10 Reasons Why The Marriage Ended
I promised a new friend of mine at least 5 reasons why my marriage ended.I’m trying consciously not to make all my blogs about the subject of marriage/separation/divorce, but it is a big part of who I am and what I am plowing through right now.Of course the old saying is “there are 3 sides to every story, His side, Her side, and The Truth” so keeping in mind this is my side of the story and that I try and keep promises
Why The Marriage Ended
- I was the one always giving, never receiving much in return
- The relationship well before the marriage was built on some lies and deception, mostly my doing, that you can’t erase and I’m long since tired of lies/secrets
- We grew apart in different directions at different speeds
- The intimacy / sex life was vanilla, and close to none existant. She was plain Jane and I am always looking for new ways to be creative to turn up the ‘heat meter’.
- She never could just say ’sorry’ or ‘I apologize’. I know I fucked up a lot more, but I never has any trouble admitting to any mistakes to her and apologizing.
- She doesn’t do anything. She is a great mother to the boys, but she and thus us have no social life, no private life, and I basically had to force her to find a hobby, make plans with a friend etc.
- I’m tired of her lack of support. She is dependant on me but I don’t ever get to be dependant on her.
- I discovered my true self over the past couple of years, and who I really am, isn’t in line with being married with kids full-time, living in a big house in suburbia.
- I am selfish about my need for some down time, alone time, I need a good balance of work, play, parent, isolate.
- I have my self-esteem back and I’ve learned that anyone can have anything they want with the right drive, attitude, persistance, positive energy.
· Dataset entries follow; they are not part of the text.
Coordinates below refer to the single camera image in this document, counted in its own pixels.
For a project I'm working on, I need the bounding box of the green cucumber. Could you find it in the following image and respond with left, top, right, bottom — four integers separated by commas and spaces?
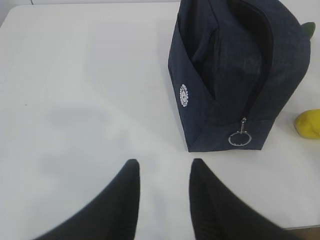
301, 21, 316, 39

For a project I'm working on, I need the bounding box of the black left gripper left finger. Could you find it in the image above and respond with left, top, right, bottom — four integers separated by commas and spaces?
38, 159, 140, 240

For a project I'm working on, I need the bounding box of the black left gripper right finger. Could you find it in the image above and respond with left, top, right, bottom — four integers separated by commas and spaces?
190, 158, 298, 240

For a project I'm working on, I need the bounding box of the yellow lemon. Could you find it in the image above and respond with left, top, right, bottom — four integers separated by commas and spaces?
294, 109, 320, 140

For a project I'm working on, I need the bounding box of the dark navy lunch bag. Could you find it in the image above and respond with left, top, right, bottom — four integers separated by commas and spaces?
168, 0, 311, 153

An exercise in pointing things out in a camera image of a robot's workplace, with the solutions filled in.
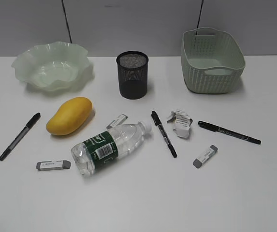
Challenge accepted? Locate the white waste paper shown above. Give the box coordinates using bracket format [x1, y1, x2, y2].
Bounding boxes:
[167, 109, 193, 139]

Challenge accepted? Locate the clear water bottle green label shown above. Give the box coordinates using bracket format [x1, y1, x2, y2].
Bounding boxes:
[71, 121, 152, 175]

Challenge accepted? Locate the yellow mango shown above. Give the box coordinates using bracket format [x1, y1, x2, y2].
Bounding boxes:
[46, 97, 93, 136]

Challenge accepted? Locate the black marker pen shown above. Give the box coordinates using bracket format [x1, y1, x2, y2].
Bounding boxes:
[198, 121, 261, 145]
[151, 111, 177, 158]
[0, 112, 41, 161]

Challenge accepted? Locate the grey white eraser middle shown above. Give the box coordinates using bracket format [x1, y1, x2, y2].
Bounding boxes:
[106, 114, 128, 129]

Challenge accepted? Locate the grey white eraser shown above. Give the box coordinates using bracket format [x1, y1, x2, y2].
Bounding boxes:
[106, 114, 128, 129]
[193, 145, 218, 169]
[36, 160, 71, 171]

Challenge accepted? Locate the black mesh pen holder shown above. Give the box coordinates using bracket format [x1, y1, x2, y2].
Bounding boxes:
[116, 51, 149, 100]

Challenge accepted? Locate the grey white eraser right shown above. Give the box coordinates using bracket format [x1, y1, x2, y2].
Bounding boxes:
[193, 145, 218, 169]

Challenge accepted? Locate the pale green woven basket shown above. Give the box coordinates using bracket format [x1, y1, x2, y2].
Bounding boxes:
[181, 27, 246, 94]

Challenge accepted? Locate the pale green wavy plate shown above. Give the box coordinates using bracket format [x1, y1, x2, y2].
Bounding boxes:
[11, 42, 91, 92]

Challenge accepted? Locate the grey white eraser left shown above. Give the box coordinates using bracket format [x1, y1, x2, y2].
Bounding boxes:
[36, 160, 71, 171]

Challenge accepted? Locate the black wall cable right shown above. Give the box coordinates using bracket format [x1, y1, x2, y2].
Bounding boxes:
[197, 0, 204, 29]

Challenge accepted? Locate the black wall cable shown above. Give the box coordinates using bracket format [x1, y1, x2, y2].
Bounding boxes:
[197, 0, 204, 29]
[61, 0, 73, 44]

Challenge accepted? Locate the black wall cable left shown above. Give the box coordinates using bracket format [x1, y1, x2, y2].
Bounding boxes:
[61, 0, 73, 44]
I no longer just settle for much.
Thanks for your ears,
May 14, 2008 at 3:29 pm
Gee, I’m sorry that your marriage ended. It is way too common now days. I am possibly only slightly different than you are, but the female version. I am new at this blogging thing. But it seems to be a great way to vent some of my frustrations that I am facing in my marriage. I do not want to divorce my husband, I just want him to change a little bit. and if he doesn’t how much will I have to? I’ll try to keep up with your experiences, and if interested, you can visit my weblog at http://www.carlal.wordpress.com
May 23, 2008 at 12:03 pm
i see i see… hmm… i get it all, but your number 8 is kind of a knee-jerk? i mean i know they are YOUR reasons, but ermm, you can’t erase kids. you know? I mean, surely i wish i were living the glamorous single life, but i can’t… just remember to cherish those boys.
(oopsies, hope i didn’t sound like a soap boxer… well, if i did, it’s understandable that this is all a delicate subject.)
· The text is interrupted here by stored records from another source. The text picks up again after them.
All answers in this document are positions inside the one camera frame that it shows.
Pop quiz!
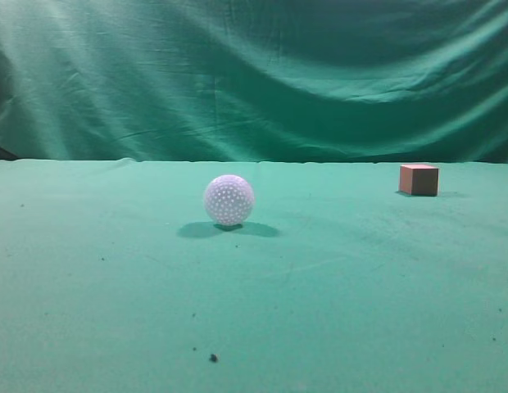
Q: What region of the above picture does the brown wooden cube block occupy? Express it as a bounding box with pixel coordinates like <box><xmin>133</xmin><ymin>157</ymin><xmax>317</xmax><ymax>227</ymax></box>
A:
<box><xmin>398</xmin><ymin>164</ymin><xmax>439</xmax><ymax>197</ymax></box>

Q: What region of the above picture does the white dimpled golf ball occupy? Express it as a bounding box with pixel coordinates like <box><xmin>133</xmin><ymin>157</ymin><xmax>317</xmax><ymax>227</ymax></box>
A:
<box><xmin>203</xmin><ymin>174</ymin><xmax>255</xmax><ymax>226</ymax></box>

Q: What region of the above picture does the green backdrop curtain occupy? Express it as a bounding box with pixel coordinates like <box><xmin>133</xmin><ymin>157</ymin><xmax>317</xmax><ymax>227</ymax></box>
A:
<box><xmin>0</xmin><ymin>1</ymin><xmax>508</xmax><ymax>163</ymax></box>

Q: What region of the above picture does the green table cloth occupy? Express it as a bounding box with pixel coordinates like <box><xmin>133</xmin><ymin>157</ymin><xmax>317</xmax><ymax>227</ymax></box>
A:
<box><xmin>0</xmin><ymin>159</ymin><xmax>508</xmax><ymax>392</ymax></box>

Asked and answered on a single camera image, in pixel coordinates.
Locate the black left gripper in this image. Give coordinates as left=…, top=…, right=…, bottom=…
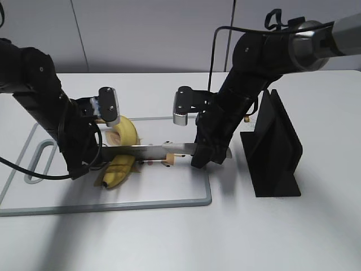
left=56, top=97, right=101, bottom=180

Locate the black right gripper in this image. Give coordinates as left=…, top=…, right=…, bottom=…
left=191, top=86, right=258, bottom=169

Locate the white-handled kitchen knife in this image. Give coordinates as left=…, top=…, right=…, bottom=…
left=100, top=142, right=234, bottom=164

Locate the yellow banana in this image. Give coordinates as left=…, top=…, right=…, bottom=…
left=97, top=115, right=140, bottom=191

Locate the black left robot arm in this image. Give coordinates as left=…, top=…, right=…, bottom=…
left=1, top=38, right=102, bottom=180

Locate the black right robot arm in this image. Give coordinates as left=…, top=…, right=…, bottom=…
left=191, top=14, right=360, bottom=168

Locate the white grey-rimmed cutting board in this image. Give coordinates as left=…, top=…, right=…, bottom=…
left=1, top=117, right=212, bottom=217

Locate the black knife stand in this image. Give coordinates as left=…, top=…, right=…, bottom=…
left=240, top=89, right=303, bottom=197

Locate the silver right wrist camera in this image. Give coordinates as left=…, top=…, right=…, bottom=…
left=173, top=86, right=215, bottom=126

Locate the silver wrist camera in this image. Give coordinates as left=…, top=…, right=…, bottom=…
left=173, top=86, right=215, bottom=126
left=90, top=86, right=120, bottom=127

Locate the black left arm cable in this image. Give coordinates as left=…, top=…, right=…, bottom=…
left=0, top=121, right=103, bottom=181

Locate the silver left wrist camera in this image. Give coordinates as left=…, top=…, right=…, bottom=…
left=90, top=86, right=120, bottom=127

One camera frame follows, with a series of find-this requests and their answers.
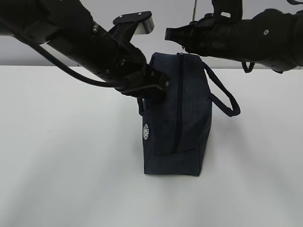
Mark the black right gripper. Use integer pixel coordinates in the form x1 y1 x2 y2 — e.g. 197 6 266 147
165 14 236 57

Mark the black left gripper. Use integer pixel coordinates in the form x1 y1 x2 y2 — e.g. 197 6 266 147
101 47 169 98

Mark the dark blue lunch bag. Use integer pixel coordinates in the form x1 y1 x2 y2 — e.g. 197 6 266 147
138 52 241 176

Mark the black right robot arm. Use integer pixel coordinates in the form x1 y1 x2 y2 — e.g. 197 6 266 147
165 0 303 73

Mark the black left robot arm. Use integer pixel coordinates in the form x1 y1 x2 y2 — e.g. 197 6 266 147
0 0 169 100

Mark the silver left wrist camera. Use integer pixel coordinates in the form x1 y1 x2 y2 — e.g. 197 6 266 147
109 11 154 42

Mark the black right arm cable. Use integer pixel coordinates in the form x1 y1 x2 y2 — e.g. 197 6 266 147
241 61 256 73

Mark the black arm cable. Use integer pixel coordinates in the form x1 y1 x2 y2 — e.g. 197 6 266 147
241 61 256 73
28 42 133 88

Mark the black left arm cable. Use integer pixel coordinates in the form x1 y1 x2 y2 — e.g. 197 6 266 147
28 42 133 88

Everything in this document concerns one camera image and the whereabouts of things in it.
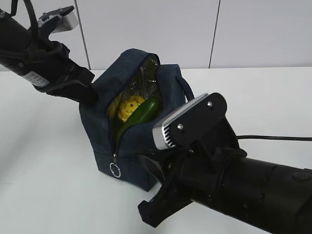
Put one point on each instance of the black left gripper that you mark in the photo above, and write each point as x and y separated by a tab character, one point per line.
54	73

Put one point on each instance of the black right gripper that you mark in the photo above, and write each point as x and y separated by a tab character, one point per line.
186	175

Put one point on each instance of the dark blue lunch bag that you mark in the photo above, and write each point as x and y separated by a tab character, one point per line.
135	72

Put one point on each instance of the yellow wrinkled pear toy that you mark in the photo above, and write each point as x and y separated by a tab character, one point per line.
128	106

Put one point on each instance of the green cucumber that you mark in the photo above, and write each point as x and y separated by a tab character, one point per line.
146	112

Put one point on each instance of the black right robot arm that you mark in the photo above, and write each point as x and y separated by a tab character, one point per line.
272	197

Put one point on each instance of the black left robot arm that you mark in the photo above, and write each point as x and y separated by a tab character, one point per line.
15	40

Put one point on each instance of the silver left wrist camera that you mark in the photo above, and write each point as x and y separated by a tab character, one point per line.
60	20

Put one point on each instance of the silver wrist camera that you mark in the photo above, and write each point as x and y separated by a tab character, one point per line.
200	120
60	20

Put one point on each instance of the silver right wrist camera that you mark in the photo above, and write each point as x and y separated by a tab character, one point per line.
200	120

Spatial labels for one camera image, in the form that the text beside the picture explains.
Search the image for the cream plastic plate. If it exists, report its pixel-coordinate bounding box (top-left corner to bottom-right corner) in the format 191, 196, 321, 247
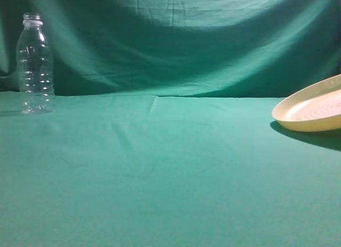
272, 75, 340, 132

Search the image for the clear plastic bottle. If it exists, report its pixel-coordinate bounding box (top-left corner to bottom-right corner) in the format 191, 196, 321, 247
16, 13, 54, 114

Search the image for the green cloth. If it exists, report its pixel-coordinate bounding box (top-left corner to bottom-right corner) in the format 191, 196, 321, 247
1, 0, 340, 246

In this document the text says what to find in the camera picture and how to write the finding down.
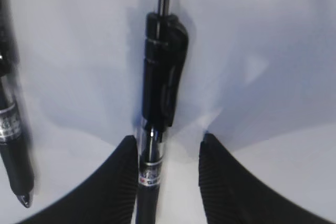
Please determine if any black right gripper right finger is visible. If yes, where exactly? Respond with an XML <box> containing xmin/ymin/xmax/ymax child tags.
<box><xmin>198</xmin><ymin>133</ymin><xmax>328</xmax><ymax>223</ymax></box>

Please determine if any black pen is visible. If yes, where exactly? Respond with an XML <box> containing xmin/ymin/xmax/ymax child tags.
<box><xmin>135</xmin><ymin>0</ymin><xmax>189</xmax><ymax>223</ymax></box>
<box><xmin>1</xmin><ymin>0</ymin><xmax>34</xmax><ymax>208</ymax></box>

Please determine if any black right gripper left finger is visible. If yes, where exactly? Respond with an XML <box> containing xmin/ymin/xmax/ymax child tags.
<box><xmin>23</xmin><ymin>135</ymin><xmax>138</xmax><ymax>223</ymax></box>

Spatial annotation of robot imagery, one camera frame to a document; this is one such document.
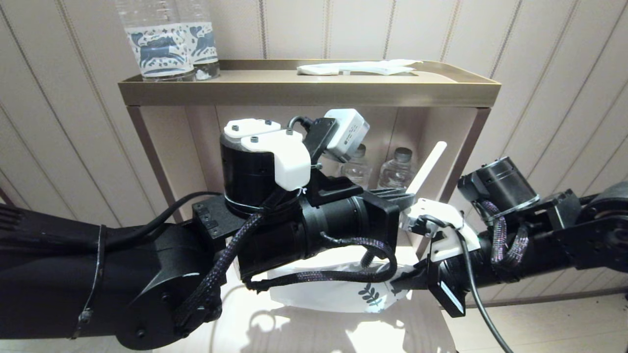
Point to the white folded sachet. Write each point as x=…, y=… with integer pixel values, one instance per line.
x=318, y=70

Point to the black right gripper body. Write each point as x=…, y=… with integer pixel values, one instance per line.
x=449, y=299

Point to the white left arm joint cover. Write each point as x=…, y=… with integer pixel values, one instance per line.
x=289, y=162

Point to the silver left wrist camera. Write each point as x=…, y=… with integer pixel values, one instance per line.
x=351, y=132

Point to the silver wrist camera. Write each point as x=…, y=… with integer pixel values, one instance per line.
x=351, y=132
x=414, y=215

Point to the white packet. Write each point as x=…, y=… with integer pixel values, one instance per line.
x=378, y=67

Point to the white leaf-print plastic bag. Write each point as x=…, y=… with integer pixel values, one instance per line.
x=324, y=294

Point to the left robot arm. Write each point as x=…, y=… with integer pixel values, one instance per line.
x=73, y=284

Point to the small clear water bottle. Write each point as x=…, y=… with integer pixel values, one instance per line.
x=395, y=171
x=357, y=171

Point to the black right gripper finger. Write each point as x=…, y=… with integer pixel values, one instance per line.
x=414, y=285
x=419, y=273

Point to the bronze open shelf unit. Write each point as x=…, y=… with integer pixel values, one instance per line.
x=304, y=90

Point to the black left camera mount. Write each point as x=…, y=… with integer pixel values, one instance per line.
x=328, y=191

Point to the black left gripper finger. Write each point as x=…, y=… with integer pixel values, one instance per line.
x=392, y=194
x=406, y=204

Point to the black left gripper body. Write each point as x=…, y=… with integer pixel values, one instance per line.
x=380, y=223

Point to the large bottle blue deer label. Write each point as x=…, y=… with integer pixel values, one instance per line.
x=159, y=46
x=206, y=44

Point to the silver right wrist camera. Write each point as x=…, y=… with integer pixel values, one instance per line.
x=414, y=215

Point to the slim white toothbrush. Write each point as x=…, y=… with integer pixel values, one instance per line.
x=428, y=166
Good luck! I hope you’re having a good day.
June 17, 2008 at 11:20 pm
Did you ever get counseling? Did you ever say all of this to her? Obviously, I don’t know you or the whole story, but the general tone is that you want to be single. That’s fine, if that’s what you want, but b/c you had children with this woman, she will always be in your life. You need to find a way to let go of the anger, for everyone’s sake. I wish you luck.